▶ Stored records:

----------

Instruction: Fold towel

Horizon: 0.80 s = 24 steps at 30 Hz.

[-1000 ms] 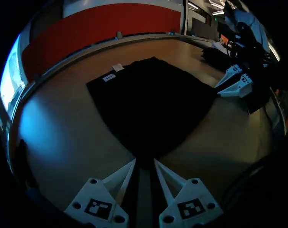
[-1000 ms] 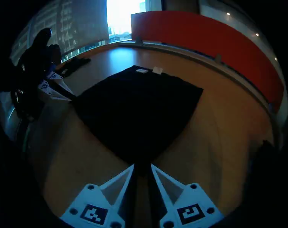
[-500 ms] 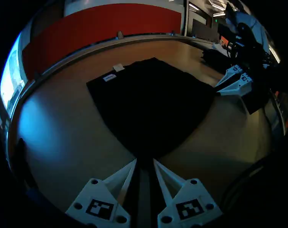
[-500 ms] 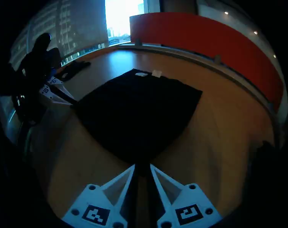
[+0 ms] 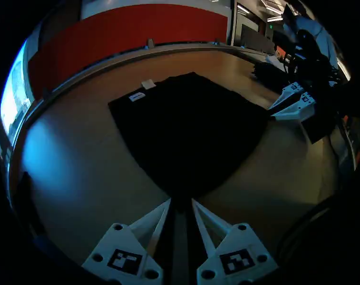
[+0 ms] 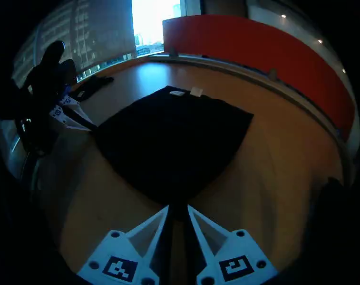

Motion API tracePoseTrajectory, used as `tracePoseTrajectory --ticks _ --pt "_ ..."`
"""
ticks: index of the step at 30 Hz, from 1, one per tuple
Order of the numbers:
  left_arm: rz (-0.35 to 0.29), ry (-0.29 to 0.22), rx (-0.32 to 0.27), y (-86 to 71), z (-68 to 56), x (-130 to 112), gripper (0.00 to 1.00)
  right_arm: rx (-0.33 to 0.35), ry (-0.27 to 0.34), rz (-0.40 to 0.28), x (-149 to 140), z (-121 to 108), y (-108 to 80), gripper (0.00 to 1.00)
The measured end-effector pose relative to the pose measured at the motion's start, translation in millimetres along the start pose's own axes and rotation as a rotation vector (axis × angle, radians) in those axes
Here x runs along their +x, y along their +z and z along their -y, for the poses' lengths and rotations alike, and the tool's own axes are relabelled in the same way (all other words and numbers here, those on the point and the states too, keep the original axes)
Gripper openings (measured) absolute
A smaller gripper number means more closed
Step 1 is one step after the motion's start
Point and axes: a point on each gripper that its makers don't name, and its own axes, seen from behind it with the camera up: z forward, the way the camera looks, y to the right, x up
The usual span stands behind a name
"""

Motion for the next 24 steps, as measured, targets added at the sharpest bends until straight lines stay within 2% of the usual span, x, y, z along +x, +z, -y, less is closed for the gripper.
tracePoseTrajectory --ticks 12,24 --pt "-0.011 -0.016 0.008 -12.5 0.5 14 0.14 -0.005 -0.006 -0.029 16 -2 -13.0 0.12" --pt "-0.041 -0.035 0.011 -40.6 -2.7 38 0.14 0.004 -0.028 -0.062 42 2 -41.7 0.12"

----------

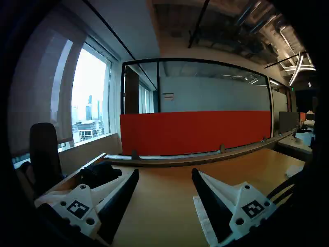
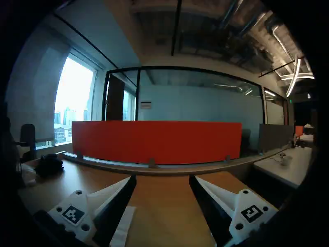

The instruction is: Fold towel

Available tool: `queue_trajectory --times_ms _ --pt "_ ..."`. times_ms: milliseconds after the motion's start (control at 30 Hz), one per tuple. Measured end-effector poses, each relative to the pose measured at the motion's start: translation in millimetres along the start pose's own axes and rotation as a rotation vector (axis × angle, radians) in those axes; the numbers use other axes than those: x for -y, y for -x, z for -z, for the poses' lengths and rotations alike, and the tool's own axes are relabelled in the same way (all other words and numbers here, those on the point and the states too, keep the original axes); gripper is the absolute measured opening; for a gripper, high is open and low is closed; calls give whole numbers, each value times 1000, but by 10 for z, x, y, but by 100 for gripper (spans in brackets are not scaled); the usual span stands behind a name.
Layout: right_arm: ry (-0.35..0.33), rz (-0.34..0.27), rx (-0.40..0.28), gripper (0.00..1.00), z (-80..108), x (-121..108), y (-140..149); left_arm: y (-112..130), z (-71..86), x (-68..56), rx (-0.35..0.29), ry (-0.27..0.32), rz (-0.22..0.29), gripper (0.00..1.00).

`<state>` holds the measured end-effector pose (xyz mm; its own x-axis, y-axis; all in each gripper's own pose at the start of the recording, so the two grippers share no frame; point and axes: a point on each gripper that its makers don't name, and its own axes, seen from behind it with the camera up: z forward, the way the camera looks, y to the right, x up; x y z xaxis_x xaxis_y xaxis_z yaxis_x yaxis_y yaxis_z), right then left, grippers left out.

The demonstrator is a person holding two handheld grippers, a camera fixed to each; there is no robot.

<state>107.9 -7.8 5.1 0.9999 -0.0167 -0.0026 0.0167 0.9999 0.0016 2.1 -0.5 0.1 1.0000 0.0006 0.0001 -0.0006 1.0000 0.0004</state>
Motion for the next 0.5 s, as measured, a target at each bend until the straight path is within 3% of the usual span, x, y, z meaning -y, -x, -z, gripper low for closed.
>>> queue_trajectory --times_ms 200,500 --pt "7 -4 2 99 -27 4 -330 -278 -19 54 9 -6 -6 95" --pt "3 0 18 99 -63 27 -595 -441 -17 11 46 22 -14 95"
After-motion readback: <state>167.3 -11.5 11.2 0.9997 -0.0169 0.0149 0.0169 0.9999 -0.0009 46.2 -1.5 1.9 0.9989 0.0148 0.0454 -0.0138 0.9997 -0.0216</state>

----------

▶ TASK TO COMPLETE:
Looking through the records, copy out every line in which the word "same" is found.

▶ ANSWER FOR THIS EXERCISE:
Here x runs along their +x, y along their +z and z along their -y, for the poses' lengths and rotations alike, and the tool's own axes are relabelled in the same way (all other words and numbers here, those on the point and the states too, keep the original axes)
Available tool: `queue_trajectory --times_ms _ --pt "_ ..."`. times_ms: milliseconds after the motion's start (control at 30 Hz), one per tuple. Measured end-effector poses, each relative to the pose measured at the motion's start: translation in millimetres along the start pose's own axes and rotation as a rotation vector (axis × angle, radians) in those axes; the numbers use other axes than those: x for -y, y for -x, z for -z, for the poses' lengths and rotations alike, and the tool's own axes are relabelled in the same way (all other words and numbers here, those on the point and the states too, keep the original axes); gripper is the absolute measured opening; for a gripper, high is open and low is closed; calls give whole numbers, each value times 1000, but by 10 for z, x, y, but by 100 for gripper (spans in brackets are not scaled); the usual span stands behind a name.

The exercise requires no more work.